**TASK GOAL**
From the material below, retype exactly the lines that begin at the line with "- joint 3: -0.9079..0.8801" and end after the line with "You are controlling"; pictures stay out of the copy.

**RECORDS SUPPLIED**

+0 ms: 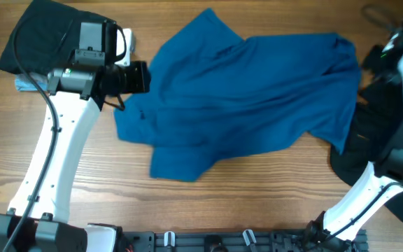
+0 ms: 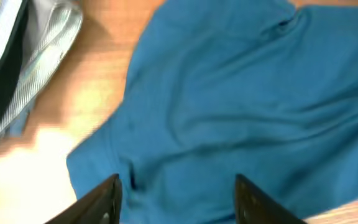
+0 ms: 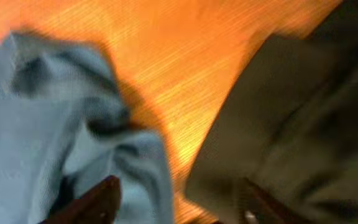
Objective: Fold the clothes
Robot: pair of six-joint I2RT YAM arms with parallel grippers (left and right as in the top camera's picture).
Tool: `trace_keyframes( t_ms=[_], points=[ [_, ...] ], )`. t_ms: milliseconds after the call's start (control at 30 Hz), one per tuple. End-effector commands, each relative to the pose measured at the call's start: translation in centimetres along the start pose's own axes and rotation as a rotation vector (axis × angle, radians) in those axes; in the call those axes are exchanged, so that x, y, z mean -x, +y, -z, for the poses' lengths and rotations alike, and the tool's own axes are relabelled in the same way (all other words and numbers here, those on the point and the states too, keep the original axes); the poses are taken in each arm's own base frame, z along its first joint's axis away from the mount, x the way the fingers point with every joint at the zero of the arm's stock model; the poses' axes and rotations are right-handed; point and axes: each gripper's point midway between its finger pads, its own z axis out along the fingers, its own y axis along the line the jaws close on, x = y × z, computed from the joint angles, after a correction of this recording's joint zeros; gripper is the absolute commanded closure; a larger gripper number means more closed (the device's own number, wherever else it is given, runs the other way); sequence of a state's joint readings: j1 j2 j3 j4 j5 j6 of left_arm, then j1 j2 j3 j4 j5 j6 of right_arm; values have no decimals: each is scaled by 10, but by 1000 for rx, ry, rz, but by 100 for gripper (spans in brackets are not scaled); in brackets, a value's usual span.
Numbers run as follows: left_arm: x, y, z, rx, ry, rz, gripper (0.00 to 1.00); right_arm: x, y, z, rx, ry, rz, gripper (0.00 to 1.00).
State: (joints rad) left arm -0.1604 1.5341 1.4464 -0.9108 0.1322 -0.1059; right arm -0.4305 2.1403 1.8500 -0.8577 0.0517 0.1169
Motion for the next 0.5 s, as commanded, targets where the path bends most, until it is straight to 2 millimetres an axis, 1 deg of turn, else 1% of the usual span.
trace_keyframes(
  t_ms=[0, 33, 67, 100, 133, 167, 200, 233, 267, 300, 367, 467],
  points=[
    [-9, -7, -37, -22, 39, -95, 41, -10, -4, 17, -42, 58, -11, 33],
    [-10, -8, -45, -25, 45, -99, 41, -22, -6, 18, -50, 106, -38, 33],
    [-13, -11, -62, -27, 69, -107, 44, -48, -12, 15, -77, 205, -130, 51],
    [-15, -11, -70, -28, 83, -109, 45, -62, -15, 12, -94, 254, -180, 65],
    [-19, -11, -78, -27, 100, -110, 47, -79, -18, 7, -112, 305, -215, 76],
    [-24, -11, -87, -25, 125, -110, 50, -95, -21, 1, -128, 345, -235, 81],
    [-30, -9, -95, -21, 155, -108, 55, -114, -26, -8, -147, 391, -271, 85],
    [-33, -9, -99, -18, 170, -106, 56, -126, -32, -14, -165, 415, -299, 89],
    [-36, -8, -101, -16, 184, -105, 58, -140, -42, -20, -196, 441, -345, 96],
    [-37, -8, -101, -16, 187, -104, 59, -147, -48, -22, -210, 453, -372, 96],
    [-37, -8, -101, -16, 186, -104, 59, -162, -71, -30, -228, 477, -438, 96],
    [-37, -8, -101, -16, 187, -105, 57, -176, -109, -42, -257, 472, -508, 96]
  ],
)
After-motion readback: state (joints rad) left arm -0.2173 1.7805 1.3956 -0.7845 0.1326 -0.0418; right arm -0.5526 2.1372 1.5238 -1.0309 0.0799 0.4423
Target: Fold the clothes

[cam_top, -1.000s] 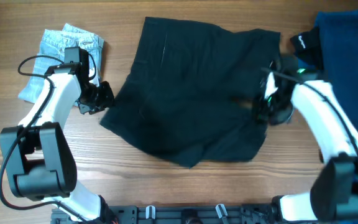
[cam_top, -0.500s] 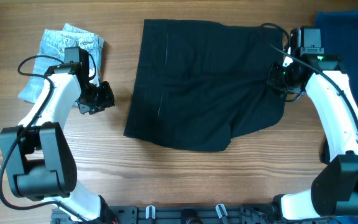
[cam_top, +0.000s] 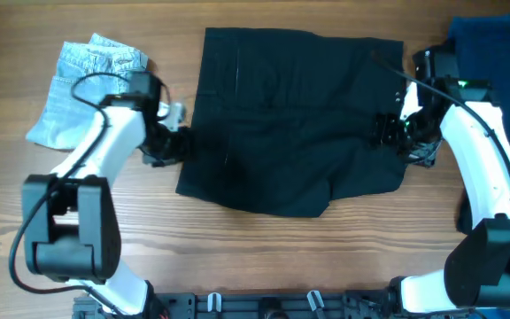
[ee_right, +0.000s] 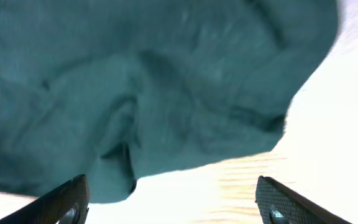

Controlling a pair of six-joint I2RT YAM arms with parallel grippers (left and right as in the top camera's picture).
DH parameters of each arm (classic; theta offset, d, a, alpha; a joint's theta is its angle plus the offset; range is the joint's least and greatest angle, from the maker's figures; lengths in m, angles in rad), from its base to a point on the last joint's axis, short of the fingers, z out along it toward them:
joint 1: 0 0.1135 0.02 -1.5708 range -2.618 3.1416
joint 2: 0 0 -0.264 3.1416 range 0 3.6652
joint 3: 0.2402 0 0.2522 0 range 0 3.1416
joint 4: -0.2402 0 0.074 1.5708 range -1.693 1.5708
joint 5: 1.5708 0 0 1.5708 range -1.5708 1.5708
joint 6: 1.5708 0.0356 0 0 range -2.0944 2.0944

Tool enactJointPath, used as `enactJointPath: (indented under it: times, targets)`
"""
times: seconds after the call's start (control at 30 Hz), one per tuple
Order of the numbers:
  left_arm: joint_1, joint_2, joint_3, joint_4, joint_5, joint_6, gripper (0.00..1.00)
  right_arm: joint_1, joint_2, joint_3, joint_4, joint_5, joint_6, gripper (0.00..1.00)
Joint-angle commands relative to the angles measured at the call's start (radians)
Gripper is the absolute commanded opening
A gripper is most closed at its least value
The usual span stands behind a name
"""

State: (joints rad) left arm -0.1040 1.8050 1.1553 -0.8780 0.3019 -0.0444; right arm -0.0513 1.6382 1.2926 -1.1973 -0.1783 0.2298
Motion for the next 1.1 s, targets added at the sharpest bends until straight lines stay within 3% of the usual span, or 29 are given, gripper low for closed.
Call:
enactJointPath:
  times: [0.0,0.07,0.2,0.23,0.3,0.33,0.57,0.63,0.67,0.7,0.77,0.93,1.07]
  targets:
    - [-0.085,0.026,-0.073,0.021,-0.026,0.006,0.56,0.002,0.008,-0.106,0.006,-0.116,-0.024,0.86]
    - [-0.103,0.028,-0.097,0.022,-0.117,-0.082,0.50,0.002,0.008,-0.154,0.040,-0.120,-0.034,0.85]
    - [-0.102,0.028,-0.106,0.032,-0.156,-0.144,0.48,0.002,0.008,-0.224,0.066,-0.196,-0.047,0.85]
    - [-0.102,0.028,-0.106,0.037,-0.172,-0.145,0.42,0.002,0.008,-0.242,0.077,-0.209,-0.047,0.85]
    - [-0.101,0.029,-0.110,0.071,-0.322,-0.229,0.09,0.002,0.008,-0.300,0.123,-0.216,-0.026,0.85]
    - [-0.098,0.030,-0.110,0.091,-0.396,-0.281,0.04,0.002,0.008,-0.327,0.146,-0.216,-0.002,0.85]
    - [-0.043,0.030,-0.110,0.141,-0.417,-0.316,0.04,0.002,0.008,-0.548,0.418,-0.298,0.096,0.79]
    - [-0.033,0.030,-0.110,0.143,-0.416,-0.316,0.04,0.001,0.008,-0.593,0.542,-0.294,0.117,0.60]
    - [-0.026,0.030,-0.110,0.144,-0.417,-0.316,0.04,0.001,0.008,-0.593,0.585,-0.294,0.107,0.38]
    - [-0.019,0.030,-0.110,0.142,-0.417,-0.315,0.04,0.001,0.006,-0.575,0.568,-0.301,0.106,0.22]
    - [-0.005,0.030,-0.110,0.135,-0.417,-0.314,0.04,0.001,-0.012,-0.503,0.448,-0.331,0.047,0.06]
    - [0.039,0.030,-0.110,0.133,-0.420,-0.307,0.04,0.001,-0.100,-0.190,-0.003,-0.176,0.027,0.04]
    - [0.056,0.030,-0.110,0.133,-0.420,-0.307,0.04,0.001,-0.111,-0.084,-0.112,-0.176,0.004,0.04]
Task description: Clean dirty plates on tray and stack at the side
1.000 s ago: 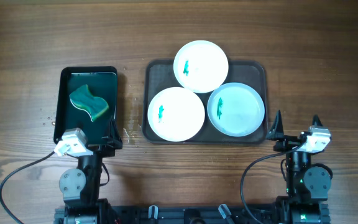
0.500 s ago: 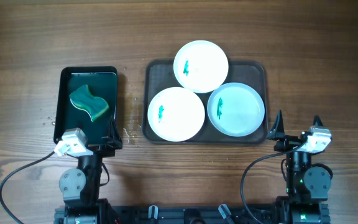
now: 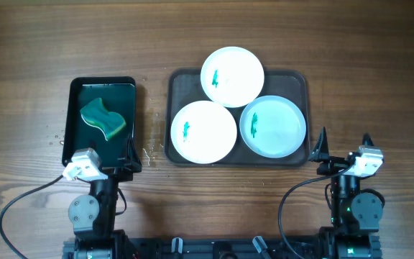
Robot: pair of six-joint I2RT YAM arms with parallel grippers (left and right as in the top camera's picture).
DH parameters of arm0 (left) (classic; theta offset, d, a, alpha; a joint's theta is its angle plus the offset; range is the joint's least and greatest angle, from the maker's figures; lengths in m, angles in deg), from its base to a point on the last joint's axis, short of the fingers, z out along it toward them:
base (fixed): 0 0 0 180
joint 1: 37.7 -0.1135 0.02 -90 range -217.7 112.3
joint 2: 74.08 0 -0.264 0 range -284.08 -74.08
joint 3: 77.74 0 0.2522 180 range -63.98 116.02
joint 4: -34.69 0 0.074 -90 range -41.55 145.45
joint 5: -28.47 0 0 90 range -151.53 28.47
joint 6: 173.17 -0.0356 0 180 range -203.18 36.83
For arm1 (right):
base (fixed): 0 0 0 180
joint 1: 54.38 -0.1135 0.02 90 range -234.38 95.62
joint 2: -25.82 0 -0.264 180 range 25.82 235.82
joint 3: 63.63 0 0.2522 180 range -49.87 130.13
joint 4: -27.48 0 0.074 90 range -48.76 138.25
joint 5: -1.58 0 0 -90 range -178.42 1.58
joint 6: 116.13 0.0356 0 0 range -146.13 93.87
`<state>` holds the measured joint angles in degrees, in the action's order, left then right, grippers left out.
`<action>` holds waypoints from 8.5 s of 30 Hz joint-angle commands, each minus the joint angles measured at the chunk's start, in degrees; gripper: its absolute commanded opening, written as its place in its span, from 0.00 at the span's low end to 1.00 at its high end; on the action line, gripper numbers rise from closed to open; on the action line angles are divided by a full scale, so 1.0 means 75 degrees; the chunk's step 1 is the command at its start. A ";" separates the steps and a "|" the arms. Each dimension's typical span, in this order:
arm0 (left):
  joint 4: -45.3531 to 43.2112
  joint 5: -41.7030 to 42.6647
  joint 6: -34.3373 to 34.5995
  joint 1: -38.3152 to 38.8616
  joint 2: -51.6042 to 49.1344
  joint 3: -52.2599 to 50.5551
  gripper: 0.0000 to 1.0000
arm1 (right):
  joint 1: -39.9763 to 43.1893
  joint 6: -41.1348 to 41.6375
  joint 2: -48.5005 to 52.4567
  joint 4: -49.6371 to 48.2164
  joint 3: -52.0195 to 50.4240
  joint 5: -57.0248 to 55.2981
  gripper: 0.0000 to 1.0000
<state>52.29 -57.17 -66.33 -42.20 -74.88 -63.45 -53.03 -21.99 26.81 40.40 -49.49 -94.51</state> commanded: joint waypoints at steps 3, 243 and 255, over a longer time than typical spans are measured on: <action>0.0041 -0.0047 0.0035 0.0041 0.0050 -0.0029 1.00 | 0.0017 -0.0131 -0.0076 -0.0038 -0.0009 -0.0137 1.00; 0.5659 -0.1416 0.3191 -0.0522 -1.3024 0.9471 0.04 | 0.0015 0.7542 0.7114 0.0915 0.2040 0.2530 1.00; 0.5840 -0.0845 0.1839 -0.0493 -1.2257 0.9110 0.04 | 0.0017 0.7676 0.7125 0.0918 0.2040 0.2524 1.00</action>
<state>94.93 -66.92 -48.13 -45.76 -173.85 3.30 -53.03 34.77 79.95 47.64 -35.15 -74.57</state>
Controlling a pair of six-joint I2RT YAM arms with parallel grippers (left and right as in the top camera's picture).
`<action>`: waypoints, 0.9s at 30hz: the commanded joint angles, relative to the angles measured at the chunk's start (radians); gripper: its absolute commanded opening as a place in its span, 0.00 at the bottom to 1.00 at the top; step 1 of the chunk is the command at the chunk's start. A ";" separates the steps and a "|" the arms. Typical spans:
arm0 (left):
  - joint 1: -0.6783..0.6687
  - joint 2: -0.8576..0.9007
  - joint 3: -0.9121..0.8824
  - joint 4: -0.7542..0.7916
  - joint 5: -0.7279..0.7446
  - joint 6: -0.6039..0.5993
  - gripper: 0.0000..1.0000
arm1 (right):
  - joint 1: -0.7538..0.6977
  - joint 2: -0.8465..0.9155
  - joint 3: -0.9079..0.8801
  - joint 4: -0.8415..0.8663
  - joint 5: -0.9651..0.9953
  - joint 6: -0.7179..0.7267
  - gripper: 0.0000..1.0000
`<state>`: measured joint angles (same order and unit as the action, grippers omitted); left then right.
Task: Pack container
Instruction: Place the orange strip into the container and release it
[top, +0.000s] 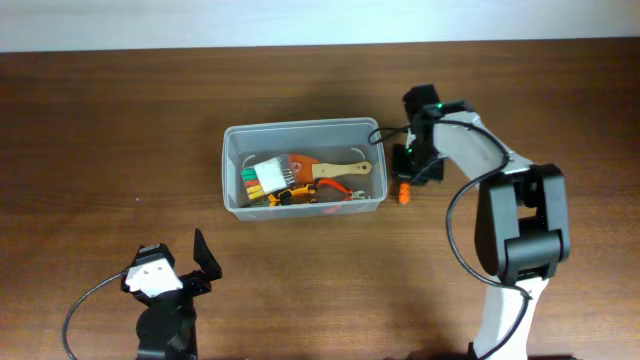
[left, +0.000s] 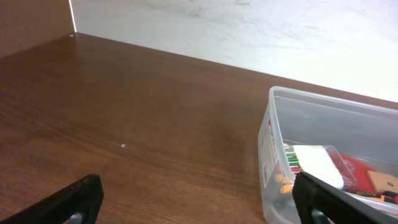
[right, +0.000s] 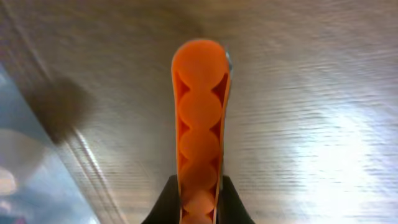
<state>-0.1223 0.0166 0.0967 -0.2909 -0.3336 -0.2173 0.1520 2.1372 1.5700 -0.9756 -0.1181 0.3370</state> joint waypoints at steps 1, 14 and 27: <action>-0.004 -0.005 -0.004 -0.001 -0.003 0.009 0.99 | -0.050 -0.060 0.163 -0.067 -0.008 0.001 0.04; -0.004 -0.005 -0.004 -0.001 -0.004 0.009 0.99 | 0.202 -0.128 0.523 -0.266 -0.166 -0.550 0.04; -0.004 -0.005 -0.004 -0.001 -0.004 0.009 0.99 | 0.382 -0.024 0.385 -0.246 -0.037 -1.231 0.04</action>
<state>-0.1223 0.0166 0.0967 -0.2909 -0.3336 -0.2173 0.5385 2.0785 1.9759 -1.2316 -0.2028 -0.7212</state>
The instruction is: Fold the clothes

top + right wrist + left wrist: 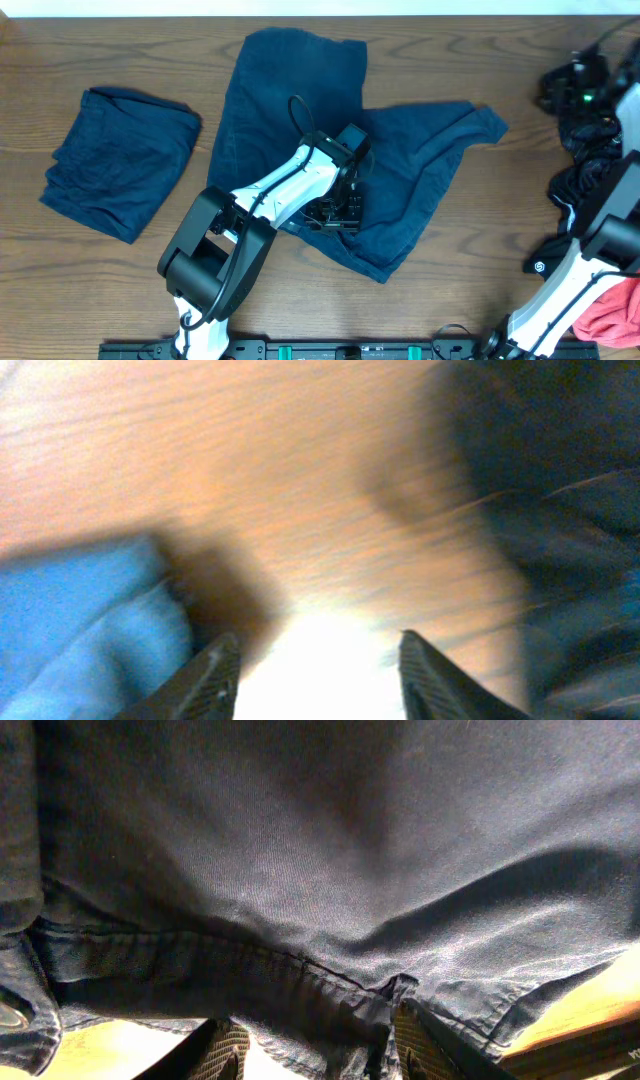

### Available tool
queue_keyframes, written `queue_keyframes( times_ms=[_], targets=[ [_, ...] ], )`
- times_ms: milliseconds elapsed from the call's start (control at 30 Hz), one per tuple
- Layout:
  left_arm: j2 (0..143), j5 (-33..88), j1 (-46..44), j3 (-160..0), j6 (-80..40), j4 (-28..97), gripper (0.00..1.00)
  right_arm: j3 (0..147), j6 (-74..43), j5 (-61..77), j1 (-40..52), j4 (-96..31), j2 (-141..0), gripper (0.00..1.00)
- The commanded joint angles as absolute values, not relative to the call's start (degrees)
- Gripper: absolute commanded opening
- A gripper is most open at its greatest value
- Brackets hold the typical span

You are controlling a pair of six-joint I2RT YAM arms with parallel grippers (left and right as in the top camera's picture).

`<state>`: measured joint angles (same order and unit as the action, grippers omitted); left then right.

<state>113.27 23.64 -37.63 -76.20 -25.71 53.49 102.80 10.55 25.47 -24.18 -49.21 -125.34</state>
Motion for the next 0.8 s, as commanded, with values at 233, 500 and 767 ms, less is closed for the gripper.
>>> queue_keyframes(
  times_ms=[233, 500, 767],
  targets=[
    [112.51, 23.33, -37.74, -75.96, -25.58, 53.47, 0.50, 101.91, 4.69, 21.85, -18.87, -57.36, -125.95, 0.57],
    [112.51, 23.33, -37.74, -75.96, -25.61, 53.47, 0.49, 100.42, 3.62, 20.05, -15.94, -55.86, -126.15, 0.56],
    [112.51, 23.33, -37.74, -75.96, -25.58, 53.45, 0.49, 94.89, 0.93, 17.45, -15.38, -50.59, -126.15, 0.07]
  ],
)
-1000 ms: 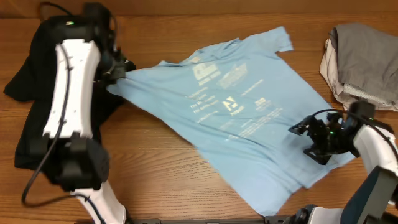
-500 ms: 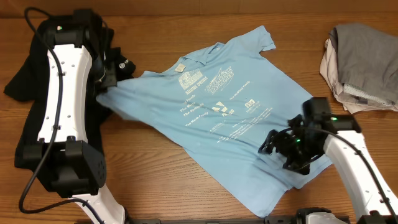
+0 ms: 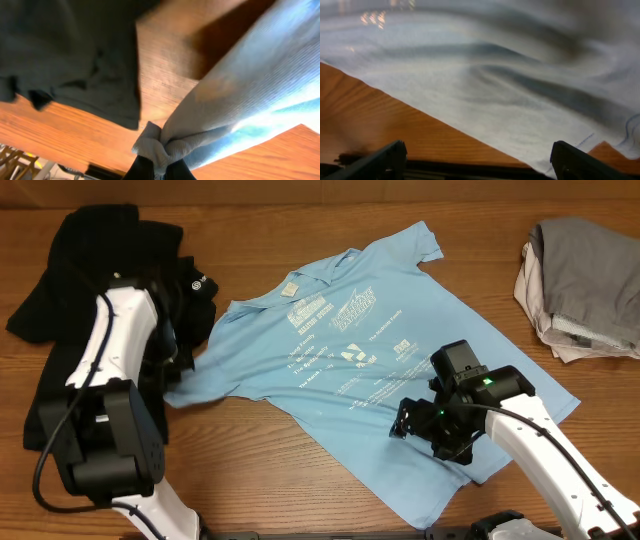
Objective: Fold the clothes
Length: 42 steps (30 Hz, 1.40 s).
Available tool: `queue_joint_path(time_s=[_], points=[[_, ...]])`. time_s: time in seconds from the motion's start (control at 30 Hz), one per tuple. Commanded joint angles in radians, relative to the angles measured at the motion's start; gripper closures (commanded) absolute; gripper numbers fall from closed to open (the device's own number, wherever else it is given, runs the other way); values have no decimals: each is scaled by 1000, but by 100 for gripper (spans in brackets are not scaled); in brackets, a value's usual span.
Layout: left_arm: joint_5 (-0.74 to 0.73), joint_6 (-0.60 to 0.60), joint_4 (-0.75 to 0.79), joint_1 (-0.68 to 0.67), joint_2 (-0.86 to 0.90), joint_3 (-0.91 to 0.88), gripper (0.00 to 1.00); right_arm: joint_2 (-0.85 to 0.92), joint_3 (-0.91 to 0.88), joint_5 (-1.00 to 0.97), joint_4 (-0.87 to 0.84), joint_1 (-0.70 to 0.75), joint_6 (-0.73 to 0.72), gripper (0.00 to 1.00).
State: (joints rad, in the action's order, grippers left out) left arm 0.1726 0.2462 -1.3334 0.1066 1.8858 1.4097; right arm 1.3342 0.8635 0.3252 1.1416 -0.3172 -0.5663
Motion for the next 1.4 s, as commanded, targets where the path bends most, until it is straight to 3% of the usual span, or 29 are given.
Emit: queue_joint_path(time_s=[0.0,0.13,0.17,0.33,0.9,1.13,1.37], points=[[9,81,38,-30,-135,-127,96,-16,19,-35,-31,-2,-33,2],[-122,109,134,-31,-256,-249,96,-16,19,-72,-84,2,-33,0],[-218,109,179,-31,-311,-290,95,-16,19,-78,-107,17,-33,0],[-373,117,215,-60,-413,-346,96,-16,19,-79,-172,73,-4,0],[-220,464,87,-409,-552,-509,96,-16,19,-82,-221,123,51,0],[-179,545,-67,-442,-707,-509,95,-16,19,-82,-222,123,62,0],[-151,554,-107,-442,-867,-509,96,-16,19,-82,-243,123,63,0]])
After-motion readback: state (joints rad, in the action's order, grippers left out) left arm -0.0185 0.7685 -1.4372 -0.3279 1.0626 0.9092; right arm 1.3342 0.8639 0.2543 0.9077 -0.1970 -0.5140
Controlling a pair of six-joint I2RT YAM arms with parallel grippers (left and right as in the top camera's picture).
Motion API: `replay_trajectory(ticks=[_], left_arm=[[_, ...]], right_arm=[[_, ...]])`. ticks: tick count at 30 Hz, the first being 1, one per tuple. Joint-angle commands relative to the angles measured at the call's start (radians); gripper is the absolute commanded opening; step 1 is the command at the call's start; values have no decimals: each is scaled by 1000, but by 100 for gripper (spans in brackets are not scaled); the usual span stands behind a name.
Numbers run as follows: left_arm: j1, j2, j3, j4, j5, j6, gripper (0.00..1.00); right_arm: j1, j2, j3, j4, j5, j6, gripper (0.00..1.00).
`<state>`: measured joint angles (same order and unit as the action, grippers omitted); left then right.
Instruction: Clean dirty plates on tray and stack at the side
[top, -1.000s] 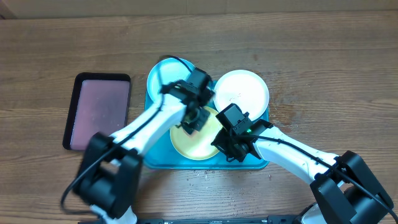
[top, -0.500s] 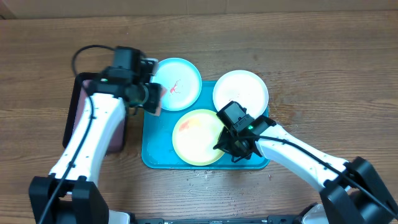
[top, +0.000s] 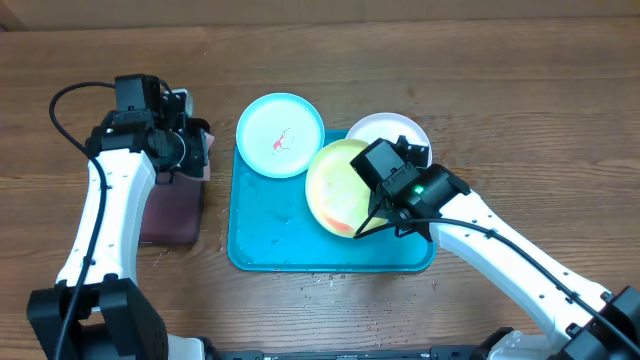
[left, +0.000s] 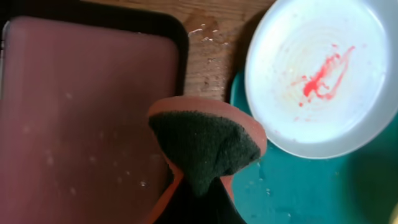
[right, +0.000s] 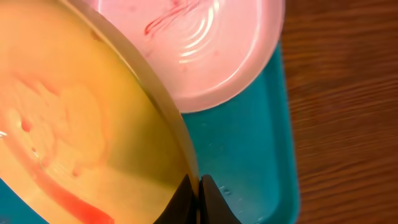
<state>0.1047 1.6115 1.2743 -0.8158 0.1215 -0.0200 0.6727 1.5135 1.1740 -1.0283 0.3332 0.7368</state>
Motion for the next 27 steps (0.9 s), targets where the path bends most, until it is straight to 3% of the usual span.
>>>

**ANSWER TO THE EXERCISE**
  - joint 3: -0.9079..0.8801
  - joint 4: -0.8415..0.8663
  - joint 5: -0.9651..0.9953
  - joint 6: -0.7179..0.7267
  - gripper: 0.0000..1.0000
`<state>`: measured joint angles (same order and unit as the action, grippers omitted); left then right.
Task: Pack container
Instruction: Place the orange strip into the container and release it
[top, +0.000s] 
[left, +0.000s] 
[right, +0.000s] 
<state>-0.1223 0.0166 0.0967 -0.2909 -0.3336 -0.2173 0.1520 2.1372 1.5700 -0.9756 -0.1181 0.3370</state> joint waypoints at steps 1, 14 and 27: <action>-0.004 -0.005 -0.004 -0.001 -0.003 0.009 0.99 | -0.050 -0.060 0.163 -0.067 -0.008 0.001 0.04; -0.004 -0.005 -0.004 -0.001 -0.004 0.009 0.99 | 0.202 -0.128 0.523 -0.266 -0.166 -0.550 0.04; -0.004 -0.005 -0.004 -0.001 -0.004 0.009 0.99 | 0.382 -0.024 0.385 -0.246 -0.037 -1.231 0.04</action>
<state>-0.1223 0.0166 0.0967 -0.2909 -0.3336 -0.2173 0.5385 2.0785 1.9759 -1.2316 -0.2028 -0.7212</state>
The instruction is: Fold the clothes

top + right wrist + left wrist: 

### Available tool
queue_keyframes, written `queue_keyframes( times_ms=[_], targets=[ [_, ...] ], )`
- times_ms: milliseconds elapsed from the call's start (control at 30 Hz), one per tuple
- Layout:
  left_arm: j2 (0..143), j5 (-33..88), j1 (-46..44), j3 (-160..0), j6 (-80..40), j4 (-28..97), gripper (0.00..1.00)
  right_arm: j3 (0..147), j6 (-74..43), j5 (-61..77), j1 (-40..52), j4 (-96..31), j2 (-141..0), gripper (0.00..1.00)
- The commanded joint angles as absolute values, not relative to the call's start (degrees)
- Gripper: absolute commanded opening
- A gripper is most open at its greatest value
- Brackets hold the typical span

You are controlling a pair of six-joint I2RT YAM arms with parallel grippers (left and right as in the top camera's picture).

The answer requires no additions.